**AVAILABLE DATA**
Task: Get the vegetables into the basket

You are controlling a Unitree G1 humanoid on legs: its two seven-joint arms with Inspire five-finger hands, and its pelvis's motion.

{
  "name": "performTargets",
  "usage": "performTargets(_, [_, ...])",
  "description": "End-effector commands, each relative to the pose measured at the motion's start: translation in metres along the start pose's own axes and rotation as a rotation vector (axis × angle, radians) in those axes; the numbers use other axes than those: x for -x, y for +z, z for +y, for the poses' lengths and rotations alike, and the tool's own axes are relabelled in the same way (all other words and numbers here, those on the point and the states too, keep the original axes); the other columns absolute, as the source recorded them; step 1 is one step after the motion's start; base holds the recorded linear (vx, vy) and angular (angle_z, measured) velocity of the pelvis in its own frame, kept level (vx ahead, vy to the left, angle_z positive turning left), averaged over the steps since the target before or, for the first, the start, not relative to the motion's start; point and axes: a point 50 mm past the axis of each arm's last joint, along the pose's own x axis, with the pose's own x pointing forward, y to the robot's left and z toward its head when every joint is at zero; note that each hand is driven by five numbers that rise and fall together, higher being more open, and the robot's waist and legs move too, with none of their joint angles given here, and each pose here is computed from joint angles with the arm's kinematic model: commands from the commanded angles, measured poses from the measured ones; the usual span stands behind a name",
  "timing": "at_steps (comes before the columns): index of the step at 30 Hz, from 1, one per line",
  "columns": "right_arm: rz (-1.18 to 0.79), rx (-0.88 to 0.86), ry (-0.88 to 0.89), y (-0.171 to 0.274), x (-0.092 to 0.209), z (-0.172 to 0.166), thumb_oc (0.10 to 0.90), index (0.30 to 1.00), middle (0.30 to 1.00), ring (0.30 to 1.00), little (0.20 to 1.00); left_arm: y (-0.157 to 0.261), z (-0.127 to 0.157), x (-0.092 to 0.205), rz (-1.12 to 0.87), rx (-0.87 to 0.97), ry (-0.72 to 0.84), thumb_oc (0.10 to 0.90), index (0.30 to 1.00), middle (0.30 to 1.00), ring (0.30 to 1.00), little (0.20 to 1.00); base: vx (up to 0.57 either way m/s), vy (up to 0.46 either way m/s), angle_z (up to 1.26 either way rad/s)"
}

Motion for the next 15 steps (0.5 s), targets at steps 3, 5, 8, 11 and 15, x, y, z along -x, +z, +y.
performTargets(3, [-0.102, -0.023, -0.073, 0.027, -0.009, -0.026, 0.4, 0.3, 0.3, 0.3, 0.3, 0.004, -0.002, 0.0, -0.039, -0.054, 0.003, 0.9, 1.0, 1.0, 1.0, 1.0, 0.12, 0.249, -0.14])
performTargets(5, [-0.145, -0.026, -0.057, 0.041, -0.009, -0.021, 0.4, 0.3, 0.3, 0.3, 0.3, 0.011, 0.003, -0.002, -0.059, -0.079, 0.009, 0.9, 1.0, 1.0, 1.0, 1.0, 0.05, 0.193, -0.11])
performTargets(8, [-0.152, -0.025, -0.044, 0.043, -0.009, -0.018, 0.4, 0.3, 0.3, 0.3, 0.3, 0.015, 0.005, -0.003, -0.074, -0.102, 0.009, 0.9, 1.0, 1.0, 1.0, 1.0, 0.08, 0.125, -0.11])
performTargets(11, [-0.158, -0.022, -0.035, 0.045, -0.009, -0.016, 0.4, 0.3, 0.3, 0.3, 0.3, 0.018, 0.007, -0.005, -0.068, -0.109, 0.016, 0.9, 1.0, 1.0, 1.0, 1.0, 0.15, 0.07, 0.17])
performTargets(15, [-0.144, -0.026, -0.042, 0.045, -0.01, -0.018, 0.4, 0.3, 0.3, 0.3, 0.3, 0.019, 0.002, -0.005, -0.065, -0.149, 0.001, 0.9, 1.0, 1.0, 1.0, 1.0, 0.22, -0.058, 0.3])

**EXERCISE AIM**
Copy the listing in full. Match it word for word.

**SOLUTION FOR THIS TASK**
Task: Get the vegetables into the basket

You are controlling a Unitree G1 humanoid on legs: its two seven-joint arms with Inspire five-finger hands, and its pelvis's motion.

{
  "name": "performTargets",
  "usage": "performTargets(_, [_, ...])",
  "description": "End-effector commands, each relative to the pose measured at the motion's start: translation in metres along the start pose's own axes and rotation as a rotation vector (axis × angle, radians) in those axes; the numbers use other axes than those: x for -x, y for +z, z for +y, for the poses' lengths and rotations alike, and the tool's own axes are relabelled in the same way (all other words and numbers here, those on the point and the states too, keep the original axes); the other columns absolute, as the source recorded them; step 1 is one step after the motion's start; base holds the recorded linear (vx, vy) and angular (angle_z, measured) velocity of the pelvis in its own frame, kept level (vx ahead, vy to the left, angle_z positive turning left), averaged over the steps since the target before or, for the first, the start, not relative to the motion's start; point and axes: a point 50 mm past the axis of each arm's last joint, along the pose's own x axis, with the pose's own x pointing forward, y to the robot's left and z toward its head when every joint is at zero; note that each hand is driven by five numbers that rise and fall together, higher being more open, and the robot's waist and legs move too, with none of their joint angles given here, and each pose here is computed from joint angles with the arm's kinematic model: commands from the commanded angles, measured poses from the measured ones; the usual span stands behind a name",
  "timing": "at_steps (comes before the columns): index of the step at 30 Hz, from 1, one per line",
  "columns": "right_arm: rz (-1.18 to 0.79), rx (-0.88 to 0.86), ry (-0.88 to 0.89), y (-0.171 to 0.274), x (-0.092 to 0.209), z (-0.172 to 0.166), thumb_oc (0.10 to 0.90), index (0.30 to 1.00), middle (0.30 to 1.00), ring (0.30 to 1.00), little (0.20 to 1.00); left_arm: y (-0.157 to 0.261), z (-0.127 to 0.157), x (-0.092 to 0.205), rz (-1.12 to 0.87), rx (-0.87 to 0.97), ry (-0.72 to 0.84), thumb_oc (0.10 to 0.90), index (0.30 to 1.00), middle (0.30 to 1.00), ring (0.30 to 1.00), little (0.20 to 1.00); base: vx (up to 0.57 either way m/s), vy (up to 0.46 either way m/s), angle_z (up to 1.26 either way rad/s)"
}

Motion for the next 15 steps (0.5 s), targets at steps 3, 5, 8, 11 and 15, x, y, z along -x, +z, +y.
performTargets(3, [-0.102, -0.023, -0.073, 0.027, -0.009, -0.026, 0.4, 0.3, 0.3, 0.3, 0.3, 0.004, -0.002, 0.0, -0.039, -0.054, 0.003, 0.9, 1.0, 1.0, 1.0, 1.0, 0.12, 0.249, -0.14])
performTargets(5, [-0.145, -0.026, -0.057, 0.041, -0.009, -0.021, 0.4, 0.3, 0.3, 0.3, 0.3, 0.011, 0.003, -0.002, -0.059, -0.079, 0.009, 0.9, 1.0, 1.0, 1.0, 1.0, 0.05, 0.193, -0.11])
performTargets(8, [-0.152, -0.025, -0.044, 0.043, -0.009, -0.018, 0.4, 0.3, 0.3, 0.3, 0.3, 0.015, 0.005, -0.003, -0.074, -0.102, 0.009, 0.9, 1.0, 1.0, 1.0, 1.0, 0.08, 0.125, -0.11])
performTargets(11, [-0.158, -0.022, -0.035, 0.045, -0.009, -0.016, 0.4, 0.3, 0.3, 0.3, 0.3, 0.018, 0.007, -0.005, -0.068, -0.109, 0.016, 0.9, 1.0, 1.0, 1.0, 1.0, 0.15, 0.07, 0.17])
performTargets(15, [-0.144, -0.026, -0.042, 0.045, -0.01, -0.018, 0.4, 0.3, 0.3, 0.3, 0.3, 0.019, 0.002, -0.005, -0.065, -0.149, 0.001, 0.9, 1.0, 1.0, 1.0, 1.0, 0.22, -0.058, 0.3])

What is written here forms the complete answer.